___ Recorded data ___

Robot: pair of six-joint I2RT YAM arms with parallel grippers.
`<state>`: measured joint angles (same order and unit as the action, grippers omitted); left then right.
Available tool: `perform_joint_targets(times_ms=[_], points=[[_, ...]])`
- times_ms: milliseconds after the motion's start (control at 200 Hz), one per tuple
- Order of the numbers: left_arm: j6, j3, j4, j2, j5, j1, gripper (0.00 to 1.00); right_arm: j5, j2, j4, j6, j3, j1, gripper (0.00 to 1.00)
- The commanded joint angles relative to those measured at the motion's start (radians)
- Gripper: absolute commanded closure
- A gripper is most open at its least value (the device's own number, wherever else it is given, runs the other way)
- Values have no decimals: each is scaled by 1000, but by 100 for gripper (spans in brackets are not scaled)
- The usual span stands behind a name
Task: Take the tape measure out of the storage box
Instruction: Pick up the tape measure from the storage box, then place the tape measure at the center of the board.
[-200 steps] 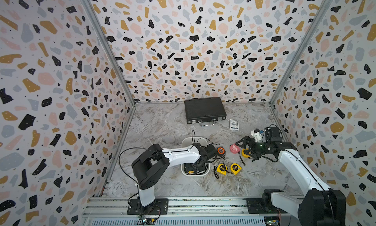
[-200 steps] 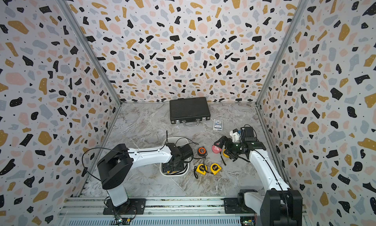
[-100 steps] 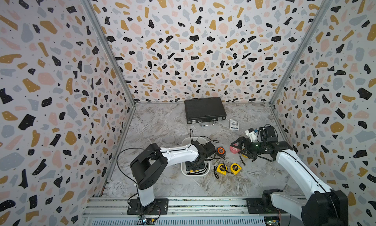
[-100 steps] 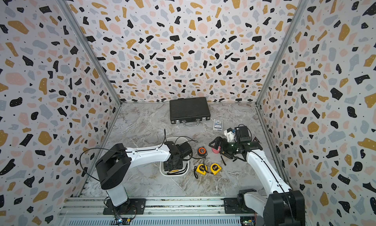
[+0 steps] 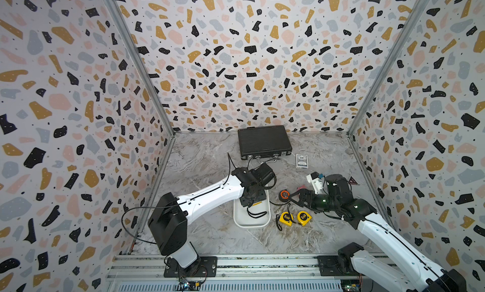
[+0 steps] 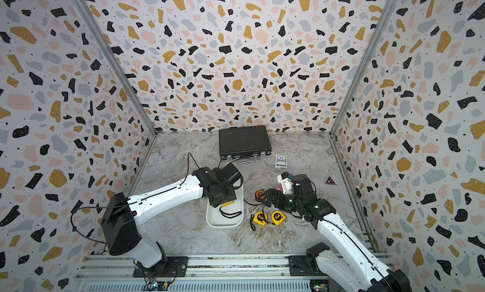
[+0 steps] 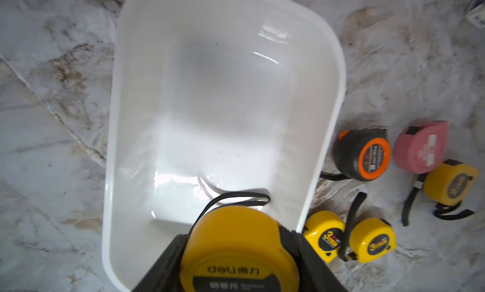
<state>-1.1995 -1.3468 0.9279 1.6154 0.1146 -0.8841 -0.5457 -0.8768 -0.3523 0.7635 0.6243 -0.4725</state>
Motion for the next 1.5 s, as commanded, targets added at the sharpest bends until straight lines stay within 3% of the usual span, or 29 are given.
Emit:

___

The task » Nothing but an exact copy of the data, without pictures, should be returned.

Answer »
Robot: pair of six-joint I2RT YAM arms with parallel grippers.
`<state>`: measured joint angles (same order and unit as the action, grippers omitted); left then right.
Available tool: `perform_joint_targets(times_ms=[_], points=[[_, ...]])`
- times_ms: milliseconds after the motion's start (control at 200 Hz), one per tuple
- Order of the numbers: left_arm: j6, j3, j4, j2, j5, j1, gripper (0.00 to 1.00); right_arm: j5, j2, j4, j6, j3, j1, gripper (0.00 to 1.00)
- The commanded joint angles relative to those measured at the motion's start (radians)
- Gripper: absolute commanded closure
- A gripper is most open at its least value (the device's own number, wherever else it is given, runs the other way)
- Values have no decimals: each is scaled by 1000, but by 100 for gripper (spans in brackets are not scaled)
- The usual span stands behind a name
Task: Take the tape measure out of the storage box
Instruction: Pick up the tape measure from the storage box, then place the tape measure at the center of the board.
[-200 steps] 
[-200 steps] 
[-100 steps] 
[-100 steps] 
[+0 steps] 
[+0 steps] 
[+0 steps] 
<state>-1.1995 -1.3468 0.9279 1.6154 0.1146 -0.8841 -0.5457 -0.8768 -0.3523 0.7635 0.6243 -0.4725</state>
Motion for the next 1.5 s, as commanded, targets added at the sharpest bends until straight lines stay within 3% of the usual span, or 29 are given.
Emit:

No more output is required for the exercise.